*** Opening of The records ***

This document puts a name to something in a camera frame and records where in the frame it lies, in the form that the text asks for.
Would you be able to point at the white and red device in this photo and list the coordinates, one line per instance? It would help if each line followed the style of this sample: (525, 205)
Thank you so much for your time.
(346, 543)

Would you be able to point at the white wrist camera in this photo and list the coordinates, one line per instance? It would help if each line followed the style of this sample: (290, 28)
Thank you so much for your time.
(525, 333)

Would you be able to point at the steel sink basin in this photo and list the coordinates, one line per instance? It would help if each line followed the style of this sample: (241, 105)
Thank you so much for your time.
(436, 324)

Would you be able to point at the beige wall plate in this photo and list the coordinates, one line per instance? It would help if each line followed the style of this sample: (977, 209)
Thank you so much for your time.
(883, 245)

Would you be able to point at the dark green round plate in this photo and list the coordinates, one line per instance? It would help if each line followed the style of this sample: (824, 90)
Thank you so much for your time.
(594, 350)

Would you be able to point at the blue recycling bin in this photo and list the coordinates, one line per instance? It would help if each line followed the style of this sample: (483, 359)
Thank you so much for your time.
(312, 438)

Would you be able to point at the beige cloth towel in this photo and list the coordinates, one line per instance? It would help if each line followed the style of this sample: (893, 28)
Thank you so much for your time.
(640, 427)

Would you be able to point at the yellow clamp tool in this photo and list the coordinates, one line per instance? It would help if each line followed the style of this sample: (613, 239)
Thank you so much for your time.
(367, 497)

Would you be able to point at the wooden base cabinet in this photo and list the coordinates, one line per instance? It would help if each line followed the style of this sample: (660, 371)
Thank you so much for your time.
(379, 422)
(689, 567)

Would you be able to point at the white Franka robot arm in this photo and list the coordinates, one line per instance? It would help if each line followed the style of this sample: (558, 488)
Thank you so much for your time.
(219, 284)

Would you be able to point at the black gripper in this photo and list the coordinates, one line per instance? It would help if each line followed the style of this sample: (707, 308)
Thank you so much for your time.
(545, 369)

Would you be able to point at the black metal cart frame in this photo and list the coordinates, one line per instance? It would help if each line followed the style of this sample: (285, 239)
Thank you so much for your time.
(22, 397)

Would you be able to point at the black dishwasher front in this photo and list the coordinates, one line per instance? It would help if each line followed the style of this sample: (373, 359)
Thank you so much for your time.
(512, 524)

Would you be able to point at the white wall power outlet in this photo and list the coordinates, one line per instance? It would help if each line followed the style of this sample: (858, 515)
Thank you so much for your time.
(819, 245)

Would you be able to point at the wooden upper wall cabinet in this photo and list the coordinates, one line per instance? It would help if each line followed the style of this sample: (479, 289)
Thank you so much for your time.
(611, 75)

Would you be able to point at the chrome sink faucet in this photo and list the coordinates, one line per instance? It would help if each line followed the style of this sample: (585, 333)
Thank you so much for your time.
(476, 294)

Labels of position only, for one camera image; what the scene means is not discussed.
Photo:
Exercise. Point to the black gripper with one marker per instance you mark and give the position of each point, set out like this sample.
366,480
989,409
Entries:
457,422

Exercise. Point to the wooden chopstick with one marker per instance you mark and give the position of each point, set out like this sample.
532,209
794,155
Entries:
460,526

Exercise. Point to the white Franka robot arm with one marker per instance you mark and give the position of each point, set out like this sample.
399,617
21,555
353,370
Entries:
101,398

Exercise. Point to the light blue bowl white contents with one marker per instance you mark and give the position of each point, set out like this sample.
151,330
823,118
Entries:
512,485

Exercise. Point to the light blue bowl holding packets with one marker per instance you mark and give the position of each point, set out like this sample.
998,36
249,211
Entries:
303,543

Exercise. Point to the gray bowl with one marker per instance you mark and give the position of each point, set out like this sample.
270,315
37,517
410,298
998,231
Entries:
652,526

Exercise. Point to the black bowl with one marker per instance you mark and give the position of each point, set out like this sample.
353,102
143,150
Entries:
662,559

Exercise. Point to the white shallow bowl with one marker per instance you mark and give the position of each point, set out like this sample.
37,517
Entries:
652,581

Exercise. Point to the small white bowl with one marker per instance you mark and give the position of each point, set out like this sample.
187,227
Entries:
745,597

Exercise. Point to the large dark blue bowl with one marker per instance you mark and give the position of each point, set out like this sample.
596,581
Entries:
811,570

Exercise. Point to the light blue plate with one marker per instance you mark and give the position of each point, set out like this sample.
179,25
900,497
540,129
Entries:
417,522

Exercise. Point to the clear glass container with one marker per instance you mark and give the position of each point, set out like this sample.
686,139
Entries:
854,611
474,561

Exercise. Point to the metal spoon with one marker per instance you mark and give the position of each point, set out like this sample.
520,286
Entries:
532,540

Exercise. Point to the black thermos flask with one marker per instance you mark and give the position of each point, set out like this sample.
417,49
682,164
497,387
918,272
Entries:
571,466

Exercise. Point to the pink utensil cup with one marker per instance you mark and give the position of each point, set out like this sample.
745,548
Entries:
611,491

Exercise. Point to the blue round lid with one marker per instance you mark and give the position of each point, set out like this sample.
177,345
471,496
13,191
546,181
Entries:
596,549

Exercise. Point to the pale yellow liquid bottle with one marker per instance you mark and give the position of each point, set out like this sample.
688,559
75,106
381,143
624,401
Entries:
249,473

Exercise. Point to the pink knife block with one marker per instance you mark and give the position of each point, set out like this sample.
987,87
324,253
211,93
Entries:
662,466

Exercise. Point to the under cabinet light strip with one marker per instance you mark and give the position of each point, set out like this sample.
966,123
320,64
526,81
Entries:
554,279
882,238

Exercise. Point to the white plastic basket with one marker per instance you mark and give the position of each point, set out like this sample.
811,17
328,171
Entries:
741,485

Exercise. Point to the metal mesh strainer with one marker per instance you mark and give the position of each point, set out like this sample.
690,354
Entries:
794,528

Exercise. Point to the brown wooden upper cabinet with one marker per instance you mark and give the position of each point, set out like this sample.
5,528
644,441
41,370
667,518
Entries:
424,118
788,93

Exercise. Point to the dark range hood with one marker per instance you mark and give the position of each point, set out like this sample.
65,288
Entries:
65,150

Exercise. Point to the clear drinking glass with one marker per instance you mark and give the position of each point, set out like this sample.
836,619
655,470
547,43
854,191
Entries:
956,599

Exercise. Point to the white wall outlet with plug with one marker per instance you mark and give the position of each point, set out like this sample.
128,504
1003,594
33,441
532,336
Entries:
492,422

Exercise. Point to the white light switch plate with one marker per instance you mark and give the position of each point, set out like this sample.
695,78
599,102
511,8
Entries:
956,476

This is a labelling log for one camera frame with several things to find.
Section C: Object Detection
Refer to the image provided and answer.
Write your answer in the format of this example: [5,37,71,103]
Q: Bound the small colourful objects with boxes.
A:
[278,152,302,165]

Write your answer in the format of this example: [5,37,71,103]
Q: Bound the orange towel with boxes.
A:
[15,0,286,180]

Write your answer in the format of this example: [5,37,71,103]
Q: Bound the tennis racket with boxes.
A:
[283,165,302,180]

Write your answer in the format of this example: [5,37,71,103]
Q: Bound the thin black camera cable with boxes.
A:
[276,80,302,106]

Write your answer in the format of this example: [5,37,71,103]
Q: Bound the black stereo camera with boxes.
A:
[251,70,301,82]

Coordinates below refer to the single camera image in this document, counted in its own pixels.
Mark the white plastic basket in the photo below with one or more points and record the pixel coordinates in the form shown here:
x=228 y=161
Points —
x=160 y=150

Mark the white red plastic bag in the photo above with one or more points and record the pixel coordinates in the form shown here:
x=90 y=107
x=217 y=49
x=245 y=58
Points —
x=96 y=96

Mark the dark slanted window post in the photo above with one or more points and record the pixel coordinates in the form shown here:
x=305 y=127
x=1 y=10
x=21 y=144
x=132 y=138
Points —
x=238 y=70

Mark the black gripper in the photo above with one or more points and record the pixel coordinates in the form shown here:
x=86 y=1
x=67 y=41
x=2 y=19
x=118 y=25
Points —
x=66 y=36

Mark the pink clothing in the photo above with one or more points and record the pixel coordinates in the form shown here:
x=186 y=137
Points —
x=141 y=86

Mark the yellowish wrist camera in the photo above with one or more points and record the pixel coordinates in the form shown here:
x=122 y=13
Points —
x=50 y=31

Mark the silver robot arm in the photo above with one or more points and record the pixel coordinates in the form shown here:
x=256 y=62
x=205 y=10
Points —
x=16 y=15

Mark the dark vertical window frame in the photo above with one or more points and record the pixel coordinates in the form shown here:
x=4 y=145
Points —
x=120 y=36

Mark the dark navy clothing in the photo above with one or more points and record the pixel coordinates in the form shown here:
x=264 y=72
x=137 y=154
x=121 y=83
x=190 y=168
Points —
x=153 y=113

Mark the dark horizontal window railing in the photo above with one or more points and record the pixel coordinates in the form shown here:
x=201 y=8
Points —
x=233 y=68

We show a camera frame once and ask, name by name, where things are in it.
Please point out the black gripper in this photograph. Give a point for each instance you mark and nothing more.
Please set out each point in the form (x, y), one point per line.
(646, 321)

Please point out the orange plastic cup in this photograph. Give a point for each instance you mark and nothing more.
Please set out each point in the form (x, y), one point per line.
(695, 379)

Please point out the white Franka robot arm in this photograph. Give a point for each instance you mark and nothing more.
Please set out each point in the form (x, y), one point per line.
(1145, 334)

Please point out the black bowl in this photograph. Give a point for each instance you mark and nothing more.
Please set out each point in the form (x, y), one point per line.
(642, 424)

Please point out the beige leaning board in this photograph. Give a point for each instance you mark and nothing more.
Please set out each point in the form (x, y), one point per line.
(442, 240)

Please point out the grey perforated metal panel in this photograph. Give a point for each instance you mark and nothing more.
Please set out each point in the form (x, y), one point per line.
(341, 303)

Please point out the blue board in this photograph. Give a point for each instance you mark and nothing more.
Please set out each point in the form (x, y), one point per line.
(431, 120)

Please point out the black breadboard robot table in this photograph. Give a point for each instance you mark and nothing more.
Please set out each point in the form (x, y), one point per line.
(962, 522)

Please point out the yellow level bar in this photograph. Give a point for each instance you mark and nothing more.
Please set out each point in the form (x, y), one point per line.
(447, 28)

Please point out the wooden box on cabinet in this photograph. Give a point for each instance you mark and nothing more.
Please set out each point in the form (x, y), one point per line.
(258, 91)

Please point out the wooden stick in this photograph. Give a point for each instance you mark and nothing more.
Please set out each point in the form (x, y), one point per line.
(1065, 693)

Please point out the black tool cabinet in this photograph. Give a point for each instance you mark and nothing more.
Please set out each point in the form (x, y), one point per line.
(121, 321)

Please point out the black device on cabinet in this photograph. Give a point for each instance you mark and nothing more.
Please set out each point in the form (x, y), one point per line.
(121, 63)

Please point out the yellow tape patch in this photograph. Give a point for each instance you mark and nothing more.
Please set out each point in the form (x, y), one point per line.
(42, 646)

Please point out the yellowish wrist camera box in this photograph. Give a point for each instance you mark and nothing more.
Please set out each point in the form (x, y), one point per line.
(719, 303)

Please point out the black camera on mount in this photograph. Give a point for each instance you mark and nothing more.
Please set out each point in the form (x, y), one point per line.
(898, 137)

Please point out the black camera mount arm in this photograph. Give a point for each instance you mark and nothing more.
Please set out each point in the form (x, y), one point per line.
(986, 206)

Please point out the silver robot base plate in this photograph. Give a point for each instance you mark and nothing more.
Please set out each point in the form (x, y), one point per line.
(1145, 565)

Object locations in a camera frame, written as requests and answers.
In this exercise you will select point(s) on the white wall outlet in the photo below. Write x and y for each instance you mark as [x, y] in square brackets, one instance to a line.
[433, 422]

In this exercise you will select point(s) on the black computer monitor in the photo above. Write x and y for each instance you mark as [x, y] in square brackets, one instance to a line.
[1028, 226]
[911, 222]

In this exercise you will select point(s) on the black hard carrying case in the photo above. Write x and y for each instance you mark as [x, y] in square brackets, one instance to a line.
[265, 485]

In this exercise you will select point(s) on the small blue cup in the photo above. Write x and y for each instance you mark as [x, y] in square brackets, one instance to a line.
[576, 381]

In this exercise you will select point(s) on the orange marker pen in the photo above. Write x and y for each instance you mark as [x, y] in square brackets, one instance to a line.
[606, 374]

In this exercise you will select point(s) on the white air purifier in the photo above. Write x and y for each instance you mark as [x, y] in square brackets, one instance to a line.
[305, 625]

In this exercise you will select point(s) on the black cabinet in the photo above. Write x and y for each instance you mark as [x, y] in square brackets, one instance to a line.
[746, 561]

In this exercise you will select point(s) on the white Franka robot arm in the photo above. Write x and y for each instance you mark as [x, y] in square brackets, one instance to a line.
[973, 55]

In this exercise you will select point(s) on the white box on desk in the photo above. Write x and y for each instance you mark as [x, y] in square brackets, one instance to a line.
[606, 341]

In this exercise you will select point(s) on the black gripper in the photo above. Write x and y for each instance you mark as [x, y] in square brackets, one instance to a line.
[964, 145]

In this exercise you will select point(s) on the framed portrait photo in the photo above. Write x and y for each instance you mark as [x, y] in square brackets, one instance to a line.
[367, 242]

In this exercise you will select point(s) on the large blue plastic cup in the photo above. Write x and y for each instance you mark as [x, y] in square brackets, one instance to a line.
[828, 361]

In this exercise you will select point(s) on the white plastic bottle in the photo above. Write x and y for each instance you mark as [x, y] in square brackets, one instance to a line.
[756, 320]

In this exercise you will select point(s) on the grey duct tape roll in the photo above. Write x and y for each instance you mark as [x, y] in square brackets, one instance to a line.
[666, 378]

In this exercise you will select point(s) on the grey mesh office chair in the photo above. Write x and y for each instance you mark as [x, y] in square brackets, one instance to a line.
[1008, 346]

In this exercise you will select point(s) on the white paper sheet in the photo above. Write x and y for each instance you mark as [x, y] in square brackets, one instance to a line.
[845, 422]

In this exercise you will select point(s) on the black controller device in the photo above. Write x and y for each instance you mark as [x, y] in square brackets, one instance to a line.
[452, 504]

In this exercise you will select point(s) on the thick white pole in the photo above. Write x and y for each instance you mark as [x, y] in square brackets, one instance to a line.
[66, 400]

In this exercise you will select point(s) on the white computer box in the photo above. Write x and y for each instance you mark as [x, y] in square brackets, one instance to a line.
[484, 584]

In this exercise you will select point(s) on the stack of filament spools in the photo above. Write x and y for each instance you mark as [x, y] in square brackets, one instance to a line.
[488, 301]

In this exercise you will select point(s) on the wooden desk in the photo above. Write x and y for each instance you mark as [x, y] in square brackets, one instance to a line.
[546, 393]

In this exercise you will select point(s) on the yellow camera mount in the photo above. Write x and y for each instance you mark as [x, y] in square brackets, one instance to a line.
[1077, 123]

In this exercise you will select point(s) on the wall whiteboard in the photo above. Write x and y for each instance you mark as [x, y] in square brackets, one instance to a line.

*** Close of The records ***

▶ _Task brief_
Copy each line above that contains the string "sink".

▶ _Answer to the problem_
Would you be able to point at the steel sink basin in this photo and list the coordinates, one line per instance? It would help if each line followed the style of this sample: (241, 105)
Would you be able to point at the chrome sink faucet in this photo and list the coordinates, one line per instance? It would help if each line followed the style of this sample: (585, 333)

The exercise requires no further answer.